PROBLEM TO WORK ON: Every line of the material below, from the top through the line with "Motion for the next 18", should be reproduced exactly.

(EXERCISE MATERIAL Opens)

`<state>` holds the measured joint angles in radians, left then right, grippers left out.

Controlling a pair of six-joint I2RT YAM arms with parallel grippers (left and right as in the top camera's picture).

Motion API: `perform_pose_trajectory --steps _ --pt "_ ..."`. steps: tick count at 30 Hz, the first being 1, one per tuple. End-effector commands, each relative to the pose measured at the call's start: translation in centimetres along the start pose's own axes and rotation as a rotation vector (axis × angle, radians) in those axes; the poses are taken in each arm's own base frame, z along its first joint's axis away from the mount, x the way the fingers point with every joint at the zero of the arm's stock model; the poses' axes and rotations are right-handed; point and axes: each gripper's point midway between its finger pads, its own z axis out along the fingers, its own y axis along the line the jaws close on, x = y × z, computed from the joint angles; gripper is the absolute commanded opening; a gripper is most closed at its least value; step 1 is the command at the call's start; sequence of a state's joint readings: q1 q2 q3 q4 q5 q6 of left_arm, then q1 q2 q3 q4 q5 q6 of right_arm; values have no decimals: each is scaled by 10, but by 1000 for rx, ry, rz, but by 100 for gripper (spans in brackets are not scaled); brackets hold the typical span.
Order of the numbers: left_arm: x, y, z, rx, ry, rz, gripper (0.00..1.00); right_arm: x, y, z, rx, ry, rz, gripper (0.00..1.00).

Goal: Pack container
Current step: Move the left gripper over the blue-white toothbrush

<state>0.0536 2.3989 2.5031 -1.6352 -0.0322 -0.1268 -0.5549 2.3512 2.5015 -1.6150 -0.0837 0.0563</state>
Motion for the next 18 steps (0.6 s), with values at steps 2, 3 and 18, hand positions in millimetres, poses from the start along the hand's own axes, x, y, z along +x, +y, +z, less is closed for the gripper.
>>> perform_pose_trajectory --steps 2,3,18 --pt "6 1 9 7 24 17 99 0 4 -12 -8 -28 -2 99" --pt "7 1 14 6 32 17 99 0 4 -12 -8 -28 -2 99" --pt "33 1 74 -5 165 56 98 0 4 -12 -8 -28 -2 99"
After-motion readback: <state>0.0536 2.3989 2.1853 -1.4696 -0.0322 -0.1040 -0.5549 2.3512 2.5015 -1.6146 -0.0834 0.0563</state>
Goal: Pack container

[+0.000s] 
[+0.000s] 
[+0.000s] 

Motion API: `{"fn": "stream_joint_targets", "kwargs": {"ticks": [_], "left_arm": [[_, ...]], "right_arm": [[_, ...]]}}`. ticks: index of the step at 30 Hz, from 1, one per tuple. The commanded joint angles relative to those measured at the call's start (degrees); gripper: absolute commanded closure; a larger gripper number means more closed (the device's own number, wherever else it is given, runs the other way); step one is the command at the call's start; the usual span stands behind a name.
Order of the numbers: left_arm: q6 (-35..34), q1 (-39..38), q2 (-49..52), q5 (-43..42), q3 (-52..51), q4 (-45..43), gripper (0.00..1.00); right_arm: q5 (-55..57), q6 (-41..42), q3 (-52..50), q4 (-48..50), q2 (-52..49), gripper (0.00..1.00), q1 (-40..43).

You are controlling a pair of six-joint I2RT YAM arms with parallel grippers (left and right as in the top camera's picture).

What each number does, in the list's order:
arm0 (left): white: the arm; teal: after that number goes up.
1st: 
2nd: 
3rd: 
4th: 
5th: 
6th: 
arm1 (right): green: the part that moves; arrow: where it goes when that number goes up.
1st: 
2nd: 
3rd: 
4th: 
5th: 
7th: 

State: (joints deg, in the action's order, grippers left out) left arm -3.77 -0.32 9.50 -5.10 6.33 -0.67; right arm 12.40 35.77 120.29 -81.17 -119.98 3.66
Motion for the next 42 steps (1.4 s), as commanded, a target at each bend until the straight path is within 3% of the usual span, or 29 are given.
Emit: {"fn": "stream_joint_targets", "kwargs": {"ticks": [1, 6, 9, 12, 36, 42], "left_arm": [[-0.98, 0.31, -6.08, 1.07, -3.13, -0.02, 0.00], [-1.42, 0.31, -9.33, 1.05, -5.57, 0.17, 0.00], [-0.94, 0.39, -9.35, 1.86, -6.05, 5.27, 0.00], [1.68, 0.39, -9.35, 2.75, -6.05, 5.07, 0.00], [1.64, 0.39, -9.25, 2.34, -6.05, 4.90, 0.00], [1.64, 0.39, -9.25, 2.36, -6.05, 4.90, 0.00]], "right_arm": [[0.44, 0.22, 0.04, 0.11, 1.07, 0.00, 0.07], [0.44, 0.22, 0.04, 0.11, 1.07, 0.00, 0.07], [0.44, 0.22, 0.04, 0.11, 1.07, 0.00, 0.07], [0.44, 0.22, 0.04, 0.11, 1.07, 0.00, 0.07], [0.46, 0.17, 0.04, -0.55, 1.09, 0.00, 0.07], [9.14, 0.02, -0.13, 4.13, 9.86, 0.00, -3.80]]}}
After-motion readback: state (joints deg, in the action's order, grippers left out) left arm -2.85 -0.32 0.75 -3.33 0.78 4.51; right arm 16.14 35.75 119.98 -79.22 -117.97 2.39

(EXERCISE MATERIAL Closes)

EXPECTED ANSWER:
`<state>` holds the measured joint angles in radians, left then right, grippers left out.

Controlling a pair of six-joint I2RT YAM arms with parallel grippers (left and right as in the top camera's picture).

Motion API: `perform_pose_trajectory --steps _ --pt "_ ..."`. steps: tick count at 30 Hz, the first being 1, one per tuple. End-effector commands, each relative to the pose measured at the call's start: translation in centimetres along the start pose's own axes and rotation as a rotation vector (axis × angle, radians) in those axes; the poses are taken in each arm's own base frame, z along its first joint's axis away from the mount, x the way the fingers point with every joint at the zero of the arm's stock model; the poses' axes and rotations are right-handed; point and axes: each gripper's point midway between its finger pads, its own z axis out along the fingers, its own y axis along the line the jaws close on, x = y × z, computed from the joint angles; gripper is the absolute commanded opening; a gripper is most closed at its least value; step 1 is the command at the call's start; sequence of a state's joint readings: q1 q2 q3 q4 q5 q6 of left_arm, then q1 q2 q3 q4 q5 q6 of right_arm; values have no decimals: each is scaled by 10, but by 1000 for rx, ry, rz, but by 100 for gripper (spans in brackets are not scaled); brackets hold the typical span.
Order of the numbers: left_arm: x, y, z, rx, ry, rz, gripper (0.00..1.00); right_arm: x, y, z, rx, ry, rz, gripper (0.00..1.00).

Goal: Pack container
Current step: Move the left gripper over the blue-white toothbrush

<state>0.0536 2.3989 2.5031 -1.6352 -0.0322 -0.1268 -0.5549 2.3512 2.5015 -1.6150 -0.0837 0.0563</state>
Motion for the next 18 steps (0.6 s), with values at steps 2, 3 and 18, hand positions in millimetres, poses from the start along the hand's own axes, x, y, z along +x, +y, +z, less is closed for the gripper.

No more output will be given.